Transcribe the stretch of entries below from the line with "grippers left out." through the line with "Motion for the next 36", exactly and with both ends included; leave out all other lines.

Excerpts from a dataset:
★ ★ ★ ★

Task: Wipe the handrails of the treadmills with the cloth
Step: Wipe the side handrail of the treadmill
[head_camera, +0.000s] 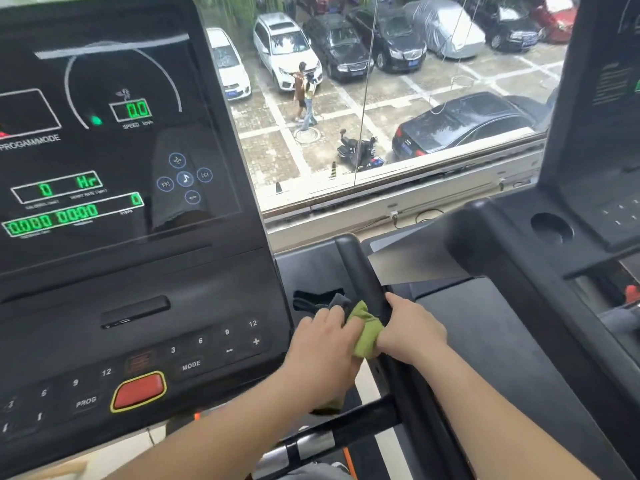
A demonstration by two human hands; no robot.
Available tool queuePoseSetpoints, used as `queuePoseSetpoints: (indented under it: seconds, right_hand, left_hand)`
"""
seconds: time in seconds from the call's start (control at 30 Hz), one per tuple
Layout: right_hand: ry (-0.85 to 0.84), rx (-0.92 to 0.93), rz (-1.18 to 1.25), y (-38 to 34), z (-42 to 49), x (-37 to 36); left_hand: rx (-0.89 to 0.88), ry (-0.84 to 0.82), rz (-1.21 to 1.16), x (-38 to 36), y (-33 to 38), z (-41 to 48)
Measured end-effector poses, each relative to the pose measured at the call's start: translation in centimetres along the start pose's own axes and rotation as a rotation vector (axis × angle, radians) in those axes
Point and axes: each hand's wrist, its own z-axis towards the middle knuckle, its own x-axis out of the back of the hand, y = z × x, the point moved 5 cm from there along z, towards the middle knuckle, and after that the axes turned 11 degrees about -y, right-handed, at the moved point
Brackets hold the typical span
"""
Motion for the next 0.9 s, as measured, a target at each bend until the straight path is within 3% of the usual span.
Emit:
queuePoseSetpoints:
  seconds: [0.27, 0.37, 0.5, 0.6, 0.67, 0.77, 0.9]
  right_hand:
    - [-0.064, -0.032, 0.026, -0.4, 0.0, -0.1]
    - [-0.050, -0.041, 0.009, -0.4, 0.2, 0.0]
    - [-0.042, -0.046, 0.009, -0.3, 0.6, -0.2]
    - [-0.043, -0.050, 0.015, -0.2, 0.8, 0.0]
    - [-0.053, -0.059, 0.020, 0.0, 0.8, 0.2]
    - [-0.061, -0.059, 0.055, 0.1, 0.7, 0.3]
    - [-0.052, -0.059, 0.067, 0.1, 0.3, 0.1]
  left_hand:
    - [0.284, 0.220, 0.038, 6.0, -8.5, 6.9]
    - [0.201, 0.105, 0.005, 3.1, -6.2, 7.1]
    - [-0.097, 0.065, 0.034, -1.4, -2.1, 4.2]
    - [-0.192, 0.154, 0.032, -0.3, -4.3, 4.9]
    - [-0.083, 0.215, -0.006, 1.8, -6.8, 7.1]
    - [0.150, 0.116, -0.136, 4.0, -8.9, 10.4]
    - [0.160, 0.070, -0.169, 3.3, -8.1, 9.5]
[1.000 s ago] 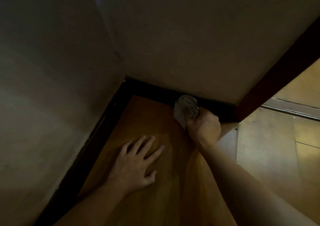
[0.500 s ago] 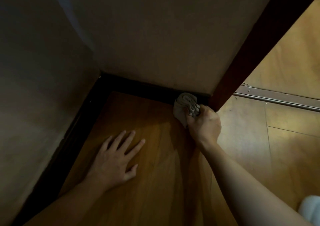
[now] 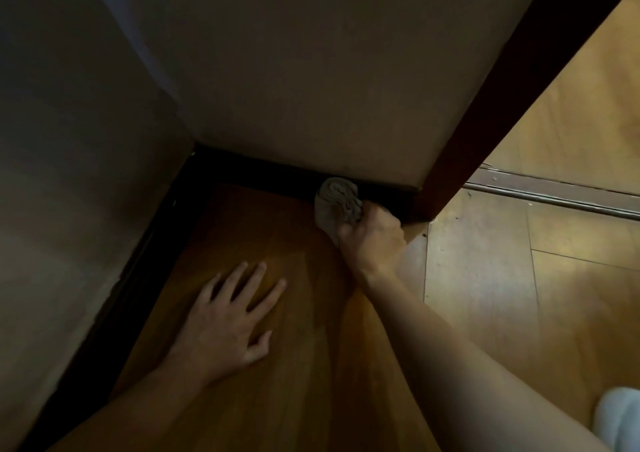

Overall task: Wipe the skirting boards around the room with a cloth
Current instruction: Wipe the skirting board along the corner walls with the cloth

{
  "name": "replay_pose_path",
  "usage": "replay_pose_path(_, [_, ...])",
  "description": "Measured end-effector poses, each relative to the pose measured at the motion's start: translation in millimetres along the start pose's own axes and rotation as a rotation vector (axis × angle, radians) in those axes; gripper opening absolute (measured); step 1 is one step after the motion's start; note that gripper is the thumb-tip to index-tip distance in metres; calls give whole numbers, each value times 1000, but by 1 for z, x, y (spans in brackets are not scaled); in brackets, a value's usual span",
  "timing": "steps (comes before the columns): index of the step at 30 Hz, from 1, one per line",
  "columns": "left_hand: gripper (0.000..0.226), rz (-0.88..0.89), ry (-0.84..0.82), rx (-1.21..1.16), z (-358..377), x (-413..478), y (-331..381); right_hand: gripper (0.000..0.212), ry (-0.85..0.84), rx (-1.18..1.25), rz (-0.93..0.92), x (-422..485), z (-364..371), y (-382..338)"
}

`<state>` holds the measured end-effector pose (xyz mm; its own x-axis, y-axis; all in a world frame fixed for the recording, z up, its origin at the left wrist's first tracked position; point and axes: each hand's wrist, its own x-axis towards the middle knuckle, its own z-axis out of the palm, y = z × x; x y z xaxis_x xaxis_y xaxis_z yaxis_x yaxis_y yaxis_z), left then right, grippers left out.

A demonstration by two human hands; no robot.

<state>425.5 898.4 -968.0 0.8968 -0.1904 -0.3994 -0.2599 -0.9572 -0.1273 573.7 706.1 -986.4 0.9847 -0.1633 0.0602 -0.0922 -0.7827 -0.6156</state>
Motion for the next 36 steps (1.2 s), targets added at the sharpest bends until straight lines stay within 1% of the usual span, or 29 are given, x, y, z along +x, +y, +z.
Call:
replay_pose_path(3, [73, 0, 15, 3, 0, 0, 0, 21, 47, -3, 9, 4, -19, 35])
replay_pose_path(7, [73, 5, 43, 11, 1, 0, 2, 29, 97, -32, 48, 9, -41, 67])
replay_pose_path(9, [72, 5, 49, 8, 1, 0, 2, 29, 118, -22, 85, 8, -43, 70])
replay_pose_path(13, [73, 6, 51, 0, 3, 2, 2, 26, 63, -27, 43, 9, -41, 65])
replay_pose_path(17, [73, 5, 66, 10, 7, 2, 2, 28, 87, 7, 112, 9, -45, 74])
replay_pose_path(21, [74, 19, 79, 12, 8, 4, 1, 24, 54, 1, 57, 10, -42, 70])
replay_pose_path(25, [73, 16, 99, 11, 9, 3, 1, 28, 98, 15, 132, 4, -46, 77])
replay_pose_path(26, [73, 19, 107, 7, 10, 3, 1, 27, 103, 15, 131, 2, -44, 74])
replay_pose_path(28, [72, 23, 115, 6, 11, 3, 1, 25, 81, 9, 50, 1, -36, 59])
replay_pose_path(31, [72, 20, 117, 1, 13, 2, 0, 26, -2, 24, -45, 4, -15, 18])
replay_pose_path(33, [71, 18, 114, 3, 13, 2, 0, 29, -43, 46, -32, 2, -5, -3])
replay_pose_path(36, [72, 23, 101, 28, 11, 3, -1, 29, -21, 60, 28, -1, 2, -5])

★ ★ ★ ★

• [FINISHED EXERCISE]:
`<state>` holds the measured end-effector pose (xyz mm; its own x-axis, y-axis; all in a world frame fixed for the recording, z up, its origin at the left wrist's first tracked position; point and axes: each hand's wrist, its own x-axis towards the middle knuckle, its own z-axis out of the palm, y = z × x; x y z xaxis_x xaxis_y xaxis_z yaxis_x yaxis_y yaxis_z), left then right, grippers left out.

A demonstration by two human hands; no robot.

<state>425.5 898.4 -968.0 0.8968 -0.1904 -0.3994 -0.2599 -0.9572 -0.1273 573.7 706.1 -986.4 0.9847 -0.1633 0.0602 -0.0922 -0.7827 -0.6156</state>
Motion for the next 36 steps (1.2 s), targets added at the sharpest bends until straight lines stay within 1% of the usual span, or 29 are given, x, y, z along +x, +y, +z.

Nothing further is needed for the exercise.